> [WHAT IS EXPECTED] The part below that opens with the line containing "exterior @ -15" and closes with the line containing "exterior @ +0" should be copied exactly, minus any pictures.

DATASET EXCERPTS Block Start

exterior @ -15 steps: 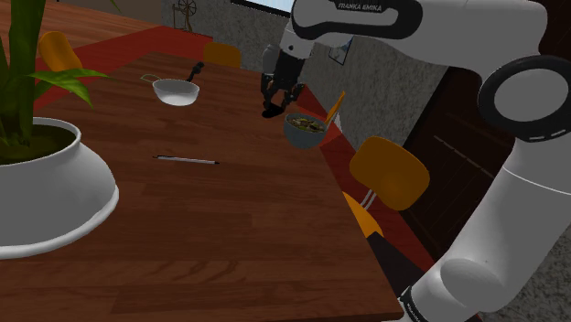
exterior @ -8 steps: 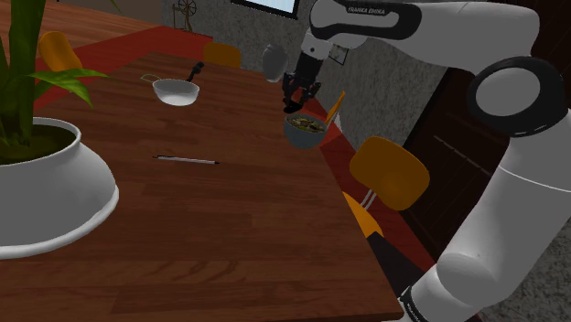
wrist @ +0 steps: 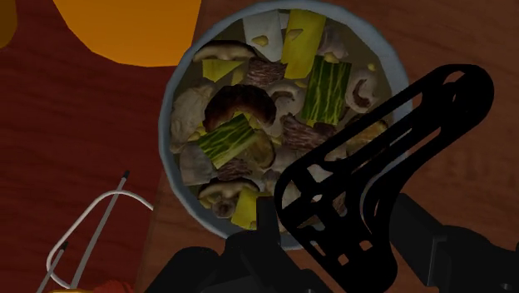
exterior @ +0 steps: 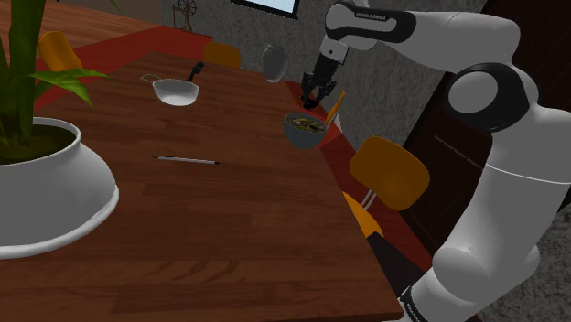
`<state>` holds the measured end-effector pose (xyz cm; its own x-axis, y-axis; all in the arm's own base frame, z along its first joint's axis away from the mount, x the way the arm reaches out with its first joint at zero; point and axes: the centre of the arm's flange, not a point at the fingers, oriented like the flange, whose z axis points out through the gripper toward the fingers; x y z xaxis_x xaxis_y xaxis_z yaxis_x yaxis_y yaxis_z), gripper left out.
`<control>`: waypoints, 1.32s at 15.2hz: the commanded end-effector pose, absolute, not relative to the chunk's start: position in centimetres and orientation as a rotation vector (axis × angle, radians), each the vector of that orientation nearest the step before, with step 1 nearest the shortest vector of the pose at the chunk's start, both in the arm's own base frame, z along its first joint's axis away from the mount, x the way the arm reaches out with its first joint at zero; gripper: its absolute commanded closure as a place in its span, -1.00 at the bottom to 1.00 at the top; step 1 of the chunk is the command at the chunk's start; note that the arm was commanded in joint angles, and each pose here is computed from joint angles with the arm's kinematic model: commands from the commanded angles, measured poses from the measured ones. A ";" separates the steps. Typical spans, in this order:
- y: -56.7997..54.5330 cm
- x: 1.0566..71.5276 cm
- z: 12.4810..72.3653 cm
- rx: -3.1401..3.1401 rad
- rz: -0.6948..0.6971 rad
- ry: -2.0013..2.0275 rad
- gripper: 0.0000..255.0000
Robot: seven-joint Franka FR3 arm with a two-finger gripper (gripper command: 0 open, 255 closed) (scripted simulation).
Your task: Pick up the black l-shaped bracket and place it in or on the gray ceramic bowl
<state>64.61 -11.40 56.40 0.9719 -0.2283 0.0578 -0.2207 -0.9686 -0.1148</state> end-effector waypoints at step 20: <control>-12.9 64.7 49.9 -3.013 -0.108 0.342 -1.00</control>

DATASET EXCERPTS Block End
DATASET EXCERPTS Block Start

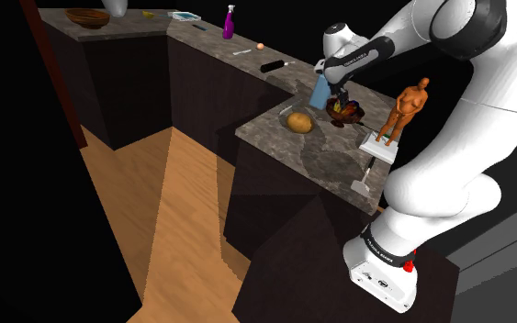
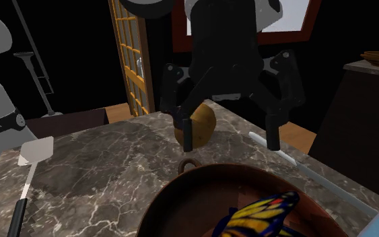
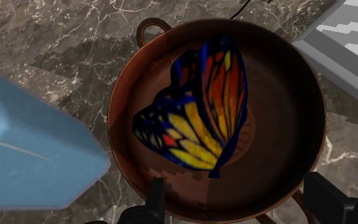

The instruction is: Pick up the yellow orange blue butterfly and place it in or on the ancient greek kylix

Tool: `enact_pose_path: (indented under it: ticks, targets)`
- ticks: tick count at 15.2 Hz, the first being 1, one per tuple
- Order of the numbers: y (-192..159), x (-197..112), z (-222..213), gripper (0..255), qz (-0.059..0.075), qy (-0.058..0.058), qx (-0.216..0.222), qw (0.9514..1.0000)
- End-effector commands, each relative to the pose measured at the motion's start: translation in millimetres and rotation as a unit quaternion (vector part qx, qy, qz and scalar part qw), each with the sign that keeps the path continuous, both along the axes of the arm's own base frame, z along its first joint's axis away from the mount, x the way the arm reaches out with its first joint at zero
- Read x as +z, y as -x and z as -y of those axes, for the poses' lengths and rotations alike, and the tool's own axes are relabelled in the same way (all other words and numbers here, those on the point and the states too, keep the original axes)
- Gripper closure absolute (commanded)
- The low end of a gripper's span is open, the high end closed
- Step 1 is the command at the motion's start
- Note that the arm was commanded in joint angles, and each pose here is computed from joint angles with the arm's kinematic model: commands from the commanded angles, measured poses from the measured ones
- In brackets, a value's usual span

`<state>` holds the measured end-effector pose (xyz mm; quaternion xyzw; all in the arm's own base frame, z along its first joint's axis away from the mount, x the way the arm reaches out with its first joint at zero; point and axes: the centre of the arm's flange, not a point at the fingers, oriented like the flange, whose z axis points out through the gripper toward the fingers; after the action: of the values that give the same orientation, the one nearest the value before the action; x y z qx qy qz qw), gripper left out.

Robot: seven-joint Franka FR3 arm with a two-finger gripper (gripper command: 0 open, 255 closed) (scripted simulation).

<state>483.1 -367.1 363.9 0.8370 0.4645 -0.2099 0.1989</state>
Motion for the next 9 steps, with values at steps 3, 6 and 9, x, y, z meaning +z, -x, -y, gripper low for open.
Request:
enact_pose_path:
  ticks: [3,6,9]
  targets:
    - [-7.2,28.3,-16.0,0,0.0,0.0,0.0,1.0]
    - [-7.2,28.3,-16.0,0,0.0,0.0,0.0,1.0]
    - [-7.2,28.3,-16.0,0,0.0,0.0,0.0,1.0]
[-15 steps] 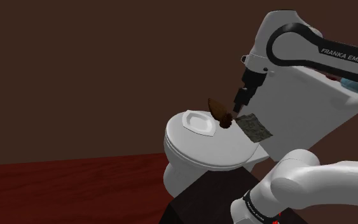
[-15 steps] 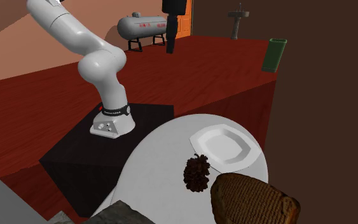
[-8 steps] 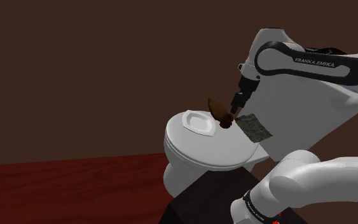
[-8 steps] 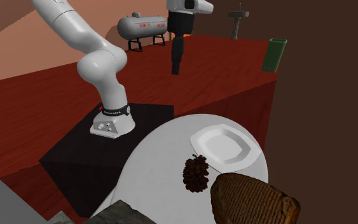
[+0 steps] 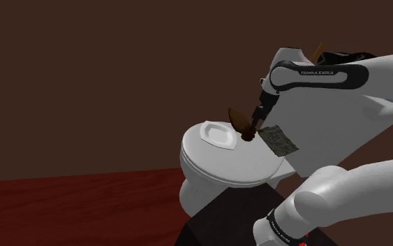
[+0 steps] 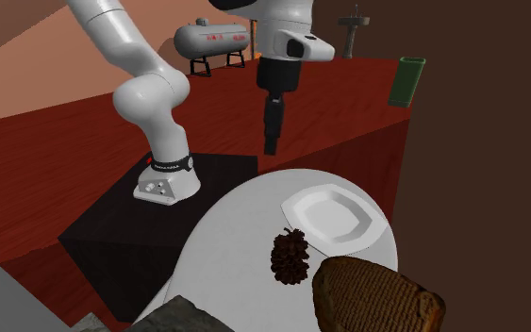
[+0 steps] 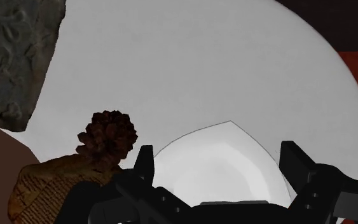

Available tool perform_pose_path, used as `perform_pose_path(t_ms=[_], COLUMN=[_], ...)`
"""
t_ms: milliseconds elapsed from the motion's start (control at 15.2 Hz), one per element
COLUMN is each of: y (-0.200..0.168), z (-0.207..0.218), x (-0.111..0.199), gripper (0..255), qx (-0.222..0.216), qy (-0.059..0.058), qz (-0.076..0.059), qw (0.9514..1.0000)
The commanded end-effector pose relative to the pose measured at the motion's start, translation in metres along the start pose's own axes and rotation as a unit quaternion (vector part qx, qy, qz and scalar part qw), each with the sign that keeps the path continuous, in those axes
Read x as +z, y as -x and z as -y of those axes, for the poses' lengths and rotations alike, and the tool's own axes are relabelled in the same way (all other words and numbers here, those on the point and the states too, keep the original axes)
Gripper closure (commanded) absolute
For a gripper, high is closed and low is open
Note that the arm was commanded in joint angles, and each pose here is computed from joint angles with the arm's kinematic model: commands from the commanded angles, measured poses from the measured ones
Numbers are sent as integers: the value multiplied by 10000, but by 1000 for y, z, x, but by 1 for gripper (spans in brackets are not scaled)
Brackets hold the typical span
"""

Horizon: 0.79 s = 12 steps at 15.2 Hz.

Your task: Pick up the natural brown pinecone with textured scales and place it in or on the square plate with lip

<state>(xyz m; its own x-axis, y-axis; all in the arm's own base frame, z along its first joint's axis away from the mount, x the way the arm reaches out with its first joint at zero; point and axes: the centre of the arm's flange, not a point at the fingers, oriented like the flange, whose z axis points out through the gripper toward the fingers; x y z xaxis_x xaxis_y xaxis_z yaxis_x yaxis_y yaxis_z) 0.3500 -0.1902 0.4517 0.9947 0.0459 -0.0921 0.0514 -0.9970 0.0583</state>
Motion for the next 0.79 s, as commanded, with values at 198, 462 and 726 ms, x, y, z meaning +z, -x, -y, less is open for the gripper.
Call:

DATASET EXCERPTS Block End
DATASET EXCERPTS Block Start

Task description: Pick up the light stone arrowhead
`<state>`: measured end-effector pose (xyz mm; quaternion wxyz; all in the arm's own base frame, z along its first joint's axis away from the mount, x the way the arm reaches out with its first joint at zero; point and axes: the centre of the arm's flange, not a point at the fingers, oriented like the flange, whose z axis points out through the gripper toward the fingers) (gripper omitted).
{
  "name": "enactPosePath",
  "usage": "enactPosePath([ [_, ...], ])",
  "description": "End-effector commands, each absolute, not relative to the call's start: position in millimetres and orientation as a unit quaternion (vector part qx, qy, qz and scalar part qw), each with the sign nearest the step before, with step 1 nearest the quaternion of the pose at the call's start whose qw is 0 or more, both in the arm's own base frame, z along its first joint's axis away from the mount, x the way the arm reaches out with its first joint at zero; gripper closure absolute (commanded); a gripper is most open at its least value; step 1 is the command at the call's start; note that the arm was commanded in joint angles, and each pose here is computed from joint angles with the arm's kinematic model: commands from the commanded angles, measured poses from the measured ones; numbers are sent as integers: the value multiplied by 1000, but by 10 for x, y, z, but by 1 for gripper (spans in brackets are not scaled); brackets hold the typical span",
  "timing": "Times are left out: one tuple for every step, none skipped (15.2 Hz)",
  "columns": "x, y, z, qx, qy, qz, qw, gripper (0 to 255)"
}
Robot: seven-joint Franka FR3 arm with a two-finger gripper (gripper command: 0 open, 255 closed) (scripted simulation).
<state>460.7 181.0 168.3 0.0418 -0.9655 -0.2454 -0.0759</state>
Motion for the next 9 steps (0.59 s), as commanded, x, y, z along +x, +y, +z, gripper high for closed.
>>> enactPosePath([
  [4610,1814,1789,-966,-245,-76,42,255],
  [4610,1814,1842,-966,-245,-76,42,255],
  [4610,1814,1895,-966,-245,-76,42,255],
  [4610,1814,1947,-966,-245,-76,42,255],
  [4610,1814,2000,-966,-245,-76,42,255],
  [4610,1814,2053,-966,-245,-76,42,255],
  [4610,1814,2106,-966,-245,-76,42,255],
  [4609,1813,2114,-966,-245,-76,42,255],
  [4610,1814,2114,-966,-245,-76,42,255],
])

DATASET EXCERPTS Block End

> [COMPLETED TASK]
exterior @ -15 steps: 
exterior @ -8 steps: 
wrist @ +0 steps: 
exterior @ +0 steps: 

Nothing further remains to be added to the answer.